Copy every line of the listing that holds the string "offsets".

### Information shown
━━━━━━
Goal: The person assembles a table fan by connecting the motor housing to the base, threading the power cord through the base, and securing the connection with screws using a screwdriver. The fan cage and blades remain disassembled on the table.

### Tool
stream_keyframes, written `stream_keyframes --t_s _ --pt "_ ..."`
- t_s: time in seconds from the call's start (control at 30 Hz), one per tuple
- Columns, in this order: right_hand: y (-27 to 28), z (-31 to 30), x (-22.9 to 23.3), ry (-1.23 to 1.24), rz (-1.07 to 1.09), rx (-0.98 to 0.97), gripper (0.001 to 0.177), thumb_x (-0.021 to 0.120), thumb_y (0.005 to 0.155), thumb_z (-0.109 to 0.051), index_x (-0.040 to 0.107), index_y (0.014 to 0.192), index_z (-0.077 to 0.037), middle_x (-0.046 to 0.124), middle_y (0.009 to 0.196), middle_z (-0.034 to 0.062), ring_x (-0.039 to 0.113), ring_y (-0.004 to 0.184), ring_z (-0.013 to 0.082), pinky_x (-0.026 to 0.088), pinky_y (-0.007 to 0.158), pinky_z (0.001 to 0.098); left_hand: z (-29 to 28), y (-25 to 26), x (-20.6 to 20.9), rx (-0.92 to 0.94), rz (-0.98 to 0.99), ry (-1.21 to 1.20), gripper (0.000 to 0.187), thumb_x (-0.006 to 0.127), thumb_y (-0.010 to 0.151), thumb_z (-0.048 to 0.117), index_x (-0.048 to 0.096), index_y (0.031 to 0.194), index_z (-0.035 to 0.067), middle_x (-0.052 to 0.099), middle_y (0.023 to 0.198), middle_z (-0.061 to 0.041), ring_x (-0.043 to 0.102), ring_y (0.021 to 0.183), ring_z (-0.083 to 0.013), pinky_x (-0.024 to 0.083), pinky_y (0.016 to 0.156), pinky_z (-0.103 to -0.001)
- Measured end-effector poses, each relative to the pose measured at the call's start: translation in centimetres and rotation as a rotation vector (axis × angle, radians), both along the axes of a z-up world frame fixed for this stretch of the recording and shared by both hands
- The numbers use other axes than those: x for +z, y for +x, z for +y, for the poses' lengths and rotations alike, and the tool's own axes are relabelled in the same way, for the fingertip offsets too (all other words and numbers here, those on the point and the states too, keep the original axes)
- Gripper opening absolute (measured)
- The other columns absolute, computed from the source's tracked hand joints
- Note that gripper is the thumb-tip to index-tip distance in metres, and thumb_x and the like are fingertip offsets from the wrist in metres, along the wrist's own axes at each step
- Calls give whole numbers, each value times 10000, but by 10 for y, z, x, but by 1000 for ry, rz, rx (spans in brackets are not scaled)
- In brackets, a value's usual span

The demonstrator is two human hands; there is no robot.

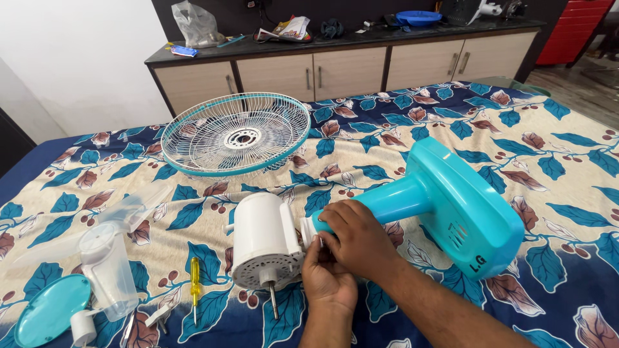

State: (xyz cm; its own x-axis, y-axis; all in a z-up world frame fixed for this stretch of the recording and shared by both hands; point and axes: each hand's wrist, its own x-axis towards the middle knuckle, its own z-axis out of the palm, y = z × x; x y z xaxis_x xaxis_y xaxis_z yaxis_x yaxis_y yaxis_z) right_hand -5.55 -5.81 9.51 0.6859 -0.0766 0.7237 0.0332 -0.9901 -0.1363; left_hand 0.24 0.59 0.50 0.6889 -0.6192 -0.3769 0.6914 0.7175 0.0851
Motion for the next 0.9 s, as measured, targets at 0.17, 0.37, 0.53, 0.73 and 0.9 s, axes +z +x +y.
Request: stream_keyframes --t_s 0.17,0.37,0.53,0.73,0.9 --pt "0 -1 -2 15 12 -11 325 756 819 -191 659 1096 -54 680 1137 126 615 1112 335 464 1038 473 -1 0 -4 -14 2 22 223 605 965 213 674 1050 19 718 1010 -95 698 962 -189 569 893 -333" --pt "2 0 0 37 20 -36 332 765 798 -188 679 1091 -57 679 1139 128 612 1108 345 451 1053 490 -1 -1 -1 -24 -33 -16 211 616 966 223 682 1032 34 726 988 -85 701 946 -198 563 881 -350" --pt "2 13 11 153 -84 -17 313 748 797 -145 689 1085 -39 669 1154 143 609 1117 368 447 1044 492 1 -4 1 -93 -60 11 255 578 971 273 688 1041 55 733 974 -91 699 952 -224 559 880 -397" --pt "14 61 23 239 -113 111 203 706 817 -96 681 1018 -79 715 1031 106 674 1031 324 532 922 440 -14 -4 -26 -162 69 -738 252 603 946 251 646 1138 93 701 1051 -75 676 1000 -251 532 849 -389" --pt "46 130 11 131 382 542 273 694 916 -182 659 1162 -71 688 1158 131 671 1074 321 559 930 447 -8 2 -43 -95 -19 -58 271 651 912 181 632 1180 148 697 1104 -35 666 1040 -262 502 831 -387"
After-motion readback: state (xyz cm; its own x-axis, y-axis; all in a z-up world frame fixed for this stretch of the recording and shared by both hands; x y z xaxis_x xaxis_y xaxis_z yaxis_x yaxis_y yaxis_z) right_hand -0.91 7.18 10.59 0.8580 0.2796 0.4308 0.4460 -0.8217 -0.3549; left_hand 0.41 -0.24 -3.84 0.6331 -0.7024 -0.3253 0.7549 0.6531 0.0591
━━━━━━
### Answer box
- The numbers use other axes than those: x for +z, y for +x, z for +y, for the poses' lengths and rotations alike, and the tool's own axes are relabelled in the same way, for the fingertip offsets too (all other words and numbers here, those on the point and the states too, keep the original axes)
- Note that gripper is the thumb-tip to index-tip distance in metres, and thumb_x and the like are fingertip offsets from the wrist in metres, along the wrist's own axes at each step

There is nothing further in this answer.